» **Prompt**:
Could you repeat the records below exactly, without the pictures?

(Records from a collection)
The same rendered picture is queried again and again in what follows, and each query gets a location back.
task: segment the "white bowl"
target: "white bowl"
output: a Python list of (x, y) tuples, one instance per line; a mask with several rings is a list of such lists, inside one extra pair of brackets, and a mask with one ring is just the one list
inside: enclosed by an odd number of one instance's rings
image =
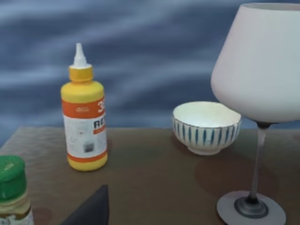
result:
[(188, 102), (173, 111), (177, 139), (198, 155), (214, 155), (240, 132), (241, 115), (217, 102)]

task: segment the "bottle label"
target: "bottle label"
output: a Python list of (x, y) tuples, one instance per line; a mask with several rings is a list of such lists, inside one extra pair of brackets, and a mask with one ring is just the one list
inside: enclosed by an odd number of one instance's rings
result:
[(104, 98), (81, 104), (62, 101), (62, 109), (70, 159), (92, 162), (103, 157), (107, 148)]
[(0, 217), (0, 225), (34, 225), (32, 211), (30, 209), (29, 213), (22, 218), (18, 218), (17, 214), (5, 218)]

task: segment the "gray backdrop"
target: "gray backdrop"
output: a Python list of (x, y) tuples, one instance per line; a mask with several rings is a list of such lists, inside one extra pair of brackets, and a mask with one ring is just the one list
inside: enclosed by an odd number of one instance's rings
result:
[(110, 127), (170, 127), (175, 106), (216, 101), (210, 74), (247, 2), (1, 0), (0, 146), (19, 126), (63, 125), (60, 87), (76, 42), (105, 86)]

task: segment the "wooden tabletop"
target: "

» **Exercise output**:
The same rendered picture is queried again and again in what follows, and each query gets a location back.
task: segment the "white bowl"
target: "white bowl"
output: a Python list of (x, y) tuples, one instance per line; a mask with several rings is a list of such lists, inside one extra pair of brackets, and a mask with one ring is just the one list
inside: enclosed by an odd number of one instance's rings
image =
result:
[(188, 102), (173, 111), (177, 139), (198, 155), (214, 155), (240, 132), (241, 115), (217, 102)]

task: segment the "bottle label"
target: "bottle label"
output: a Python list of (x, y) tuples, one instance per line; a mask with several rings is a list of such lists, inside one extra pair of brackets, and a mask with one ring is just the one list
inside: enclosed by an odd number of one instance's rings
result:
[(104, 98), (81, 104), (62, 101), (62, 109), (70, 159), (92, 162), (103, 157), (107, 148)]
[(0, 217), (0, 225), (34, 225), (32, 211), (30, 209), (29, 213), (22, 218), (18, 218), (17, 214), (5, 218)]

task: segment the "gray backdrop"
target: "gray backdrop"
output: a Python list of (x, y) tuples, one instance per line; a mask with several rings is a list of such lists, inside one extra pair of brackets, and a mask with one ring is just the one list
inside: enclosed by an odd number of one instance's rings
result:
[(110, 127), (170, 127), (175, 106), (216, 101), (210, 74), (247, 2), (1, 0), (0, 146), (19, 126), (63, 125), (60, 87), (76, 42), (105, 86)]

task: segment the "wooden tabletop"
target: "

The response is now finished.